For the material below, return exactly the lines starting at the one holding "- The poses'" and ending at the one holding "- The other", counting both as part of the range.

# The data:
================================

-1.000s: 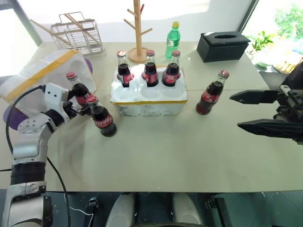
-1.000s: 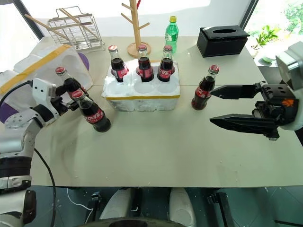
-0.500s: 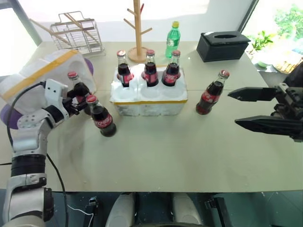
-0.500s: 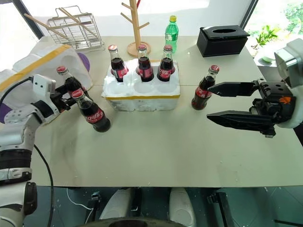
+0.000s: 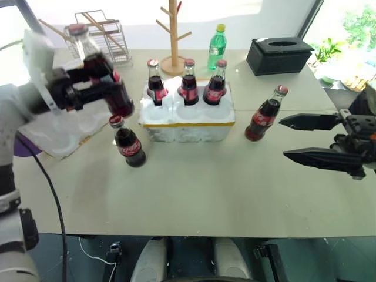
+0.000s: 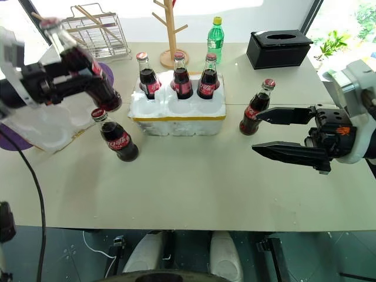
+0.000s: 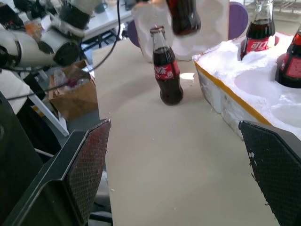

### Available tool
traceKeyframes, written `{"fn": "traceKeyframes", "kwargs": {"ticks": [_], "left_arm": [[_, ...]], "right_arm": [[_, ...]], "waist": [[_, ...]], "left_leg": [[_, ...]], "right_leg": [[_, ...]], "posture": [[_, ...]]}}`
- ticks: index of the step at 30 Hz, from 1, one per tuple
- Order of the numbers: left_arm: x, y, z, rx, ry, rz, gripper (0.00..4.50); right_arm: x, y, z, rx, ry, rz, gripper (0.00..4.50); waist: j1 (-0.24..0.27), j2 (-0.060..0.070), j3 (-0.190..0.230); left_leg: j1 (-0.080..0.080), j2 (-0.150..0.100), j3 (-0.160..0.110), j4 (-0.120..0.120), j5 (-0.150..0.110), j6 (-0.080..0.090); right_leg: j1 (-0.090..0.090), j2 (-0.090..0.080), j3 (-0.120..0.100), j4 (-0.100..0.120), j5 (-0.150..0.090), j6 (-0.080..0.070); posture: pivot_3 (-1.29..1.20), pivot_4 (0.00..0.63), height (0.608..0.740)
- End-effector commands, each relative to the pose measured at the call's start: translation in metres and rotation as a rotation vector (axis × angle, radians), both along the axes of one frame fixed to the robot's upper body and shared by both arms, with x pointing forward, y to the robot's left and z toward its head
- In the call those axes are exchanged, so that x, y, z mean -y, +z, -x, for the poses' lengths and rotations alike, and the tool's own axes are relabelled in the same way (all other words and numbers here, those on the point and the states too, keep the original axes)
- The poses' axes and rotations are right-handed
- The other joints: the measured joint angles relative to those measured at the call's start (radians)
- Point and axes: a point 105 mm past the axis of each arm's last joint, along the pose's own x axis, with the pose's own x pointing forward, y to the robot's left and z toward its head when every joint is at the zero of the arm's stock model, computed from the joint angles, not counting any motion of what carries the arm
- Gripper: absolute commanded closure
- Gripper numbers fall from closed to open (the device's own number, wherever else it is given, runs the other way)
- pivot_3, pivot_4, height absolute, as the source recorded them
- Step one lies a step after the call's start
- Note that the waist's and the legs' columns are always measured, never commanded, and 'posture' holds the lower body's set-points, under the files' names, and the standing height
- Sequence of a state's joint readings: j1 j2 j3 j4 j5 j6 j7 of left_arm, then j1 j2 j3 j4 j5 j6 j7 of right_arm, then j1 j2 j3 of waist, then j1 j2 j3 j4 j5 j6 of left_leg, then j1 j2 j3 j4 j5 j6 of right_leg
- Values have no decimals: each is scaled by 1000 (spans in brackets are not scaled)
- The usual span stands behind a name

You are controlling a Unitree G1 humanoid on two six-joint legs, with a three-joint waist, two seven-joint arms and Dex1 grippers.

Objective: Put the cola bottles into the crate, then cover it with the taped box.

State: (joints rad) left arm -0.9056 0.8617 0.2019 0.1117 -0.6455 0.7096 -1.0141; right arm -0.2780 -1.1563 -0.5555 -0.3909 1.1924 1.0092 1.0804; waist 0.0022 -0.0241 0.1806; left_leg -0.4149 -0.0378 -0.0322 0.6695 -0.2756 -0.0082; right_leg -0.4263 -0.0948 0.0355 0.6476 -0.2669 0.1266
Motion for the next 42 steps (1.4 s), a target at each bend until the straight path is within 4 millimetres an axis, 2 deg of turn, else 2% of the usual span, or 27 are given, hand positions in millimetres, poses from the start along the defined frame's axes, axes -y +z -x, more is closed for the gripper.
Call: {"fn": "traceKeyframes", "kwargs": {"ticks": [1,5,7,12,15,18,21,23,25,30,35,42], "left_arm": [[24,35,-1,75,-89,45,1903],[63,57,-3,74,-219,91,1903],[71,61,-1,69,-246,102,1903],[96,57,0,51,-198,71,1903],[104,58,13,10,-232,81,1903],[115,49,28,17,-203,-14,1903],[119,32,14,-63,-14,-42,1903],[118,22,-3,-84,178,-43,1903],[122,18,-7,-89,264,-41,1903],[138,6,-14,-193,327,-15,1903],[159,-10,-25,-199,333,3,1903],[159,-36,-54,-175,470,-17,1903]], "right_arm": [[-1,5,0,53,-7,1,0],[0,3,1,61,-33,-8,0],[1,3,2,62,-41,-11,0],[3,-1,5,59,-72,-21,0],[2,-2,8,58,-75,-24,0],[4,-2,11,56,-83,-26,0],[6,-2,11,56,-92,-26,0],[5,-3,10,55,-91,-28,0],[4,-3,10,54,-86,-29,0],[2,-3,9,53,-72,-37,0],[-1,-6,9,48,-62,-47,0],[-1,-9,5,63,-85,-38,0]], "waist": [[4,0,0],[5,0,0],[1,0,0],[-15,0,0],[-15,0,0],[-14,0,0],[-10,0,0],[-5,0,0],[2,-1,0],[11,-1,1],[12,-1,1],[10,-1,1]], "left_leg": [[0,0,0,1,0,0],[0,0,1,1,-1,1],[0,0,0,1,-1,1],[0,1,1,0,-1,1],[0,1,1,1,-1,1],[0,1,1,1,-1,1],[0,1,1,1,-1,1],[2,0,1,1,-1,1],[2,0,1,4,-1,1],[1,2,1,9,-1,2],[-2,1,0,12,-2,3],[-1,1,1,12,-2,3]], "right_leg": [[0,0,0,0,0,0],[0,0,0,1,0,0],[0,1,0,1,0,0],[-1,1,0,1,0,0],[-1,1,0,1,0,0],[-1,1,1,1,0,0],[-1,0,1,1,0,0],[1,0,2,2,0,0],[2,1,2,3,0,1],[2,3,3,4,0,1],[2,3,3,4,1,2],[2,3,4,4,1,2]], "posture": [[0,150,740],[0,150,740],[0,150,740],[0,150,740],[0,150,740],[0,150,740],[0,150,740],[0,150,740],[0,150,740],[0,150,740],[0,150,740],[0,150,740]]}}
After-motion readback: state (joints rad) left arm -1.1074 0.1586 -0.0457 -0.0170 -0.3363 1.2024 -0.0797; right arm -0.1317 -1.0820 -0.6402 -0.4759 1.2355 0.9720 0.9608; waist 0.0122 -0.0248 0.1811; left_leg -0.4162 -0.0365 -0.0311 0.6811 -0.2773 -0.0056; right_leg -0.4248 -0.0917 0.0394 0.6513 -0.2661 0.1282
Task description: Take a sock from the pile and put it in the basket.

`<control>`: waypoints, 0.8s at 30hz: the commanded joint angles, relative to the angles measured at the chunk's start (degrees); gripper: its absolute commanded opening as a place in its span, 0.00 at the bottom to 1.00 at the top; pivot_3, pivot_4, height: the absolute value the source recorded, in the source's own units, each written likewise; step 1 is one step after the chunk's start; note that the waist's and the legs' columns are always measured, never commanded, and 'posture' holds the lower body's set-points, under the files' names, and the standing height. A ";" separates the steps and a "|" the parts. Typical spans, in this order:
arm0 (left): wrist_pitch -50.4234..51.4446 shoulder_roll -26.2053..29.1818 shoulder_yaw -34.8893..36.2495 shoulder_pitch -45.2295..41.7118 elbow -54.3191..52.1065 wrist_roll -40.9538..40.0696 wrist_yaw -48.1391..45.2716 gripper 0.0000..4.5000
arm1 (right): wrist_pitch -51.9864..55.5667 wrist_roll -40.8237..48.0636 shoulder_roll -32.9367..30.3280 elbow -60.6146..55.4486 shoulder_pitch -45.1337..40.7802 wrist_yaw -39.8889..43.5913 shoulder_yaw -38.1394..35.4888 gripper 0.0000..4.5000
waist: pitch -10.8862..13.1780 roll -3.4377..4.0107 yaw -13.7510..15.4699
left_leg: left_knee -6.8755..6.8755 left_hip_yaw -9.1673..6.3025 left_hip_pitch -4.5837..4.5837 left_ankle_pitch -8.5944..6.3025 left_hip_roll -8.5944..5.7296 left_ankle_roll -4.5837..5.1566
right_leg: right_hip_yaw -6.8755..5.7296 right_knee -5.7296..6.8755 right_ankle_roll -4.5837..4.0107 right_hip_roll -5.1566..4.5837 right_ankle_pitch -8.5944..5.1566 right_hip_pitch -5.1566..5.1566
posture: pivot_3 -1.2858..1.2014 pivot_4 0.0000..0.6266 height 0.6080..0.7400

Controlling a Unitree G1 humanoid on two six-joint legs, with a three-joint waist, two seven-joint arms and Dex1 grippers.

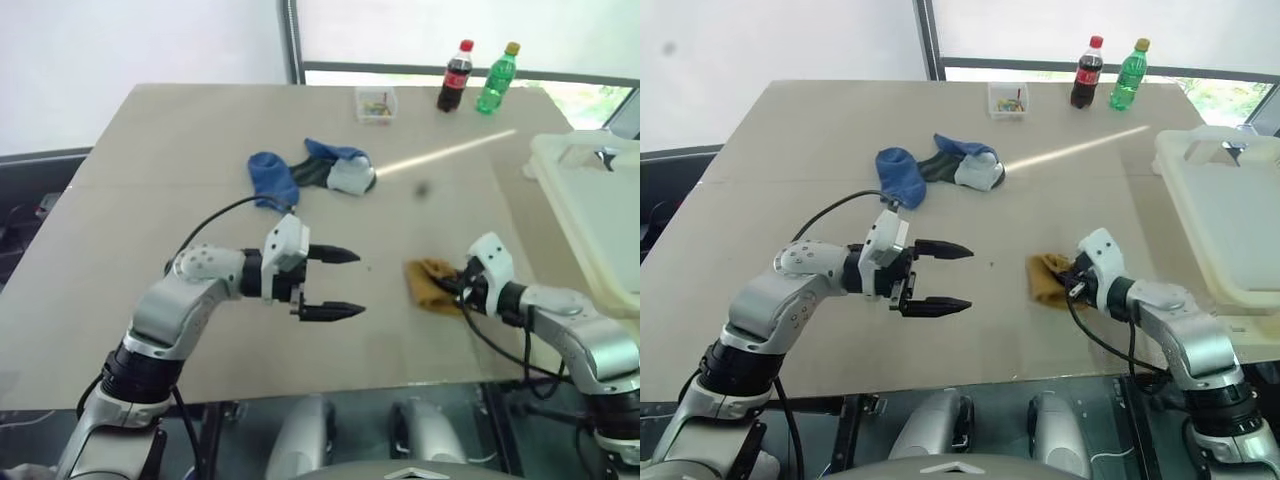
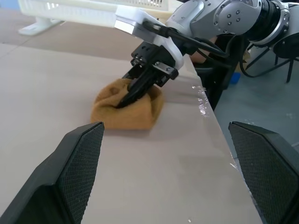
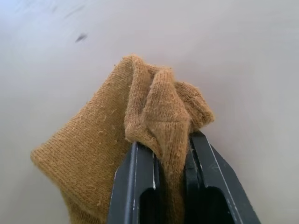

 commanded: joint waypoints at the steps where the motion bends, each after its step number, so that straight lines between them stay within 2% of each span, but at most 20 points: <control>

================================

# Solution for this exercise:
- The poses' axes and rotations are right-handed
- The other joints: the measured joint angles relative to those measured at the call's start (radians)

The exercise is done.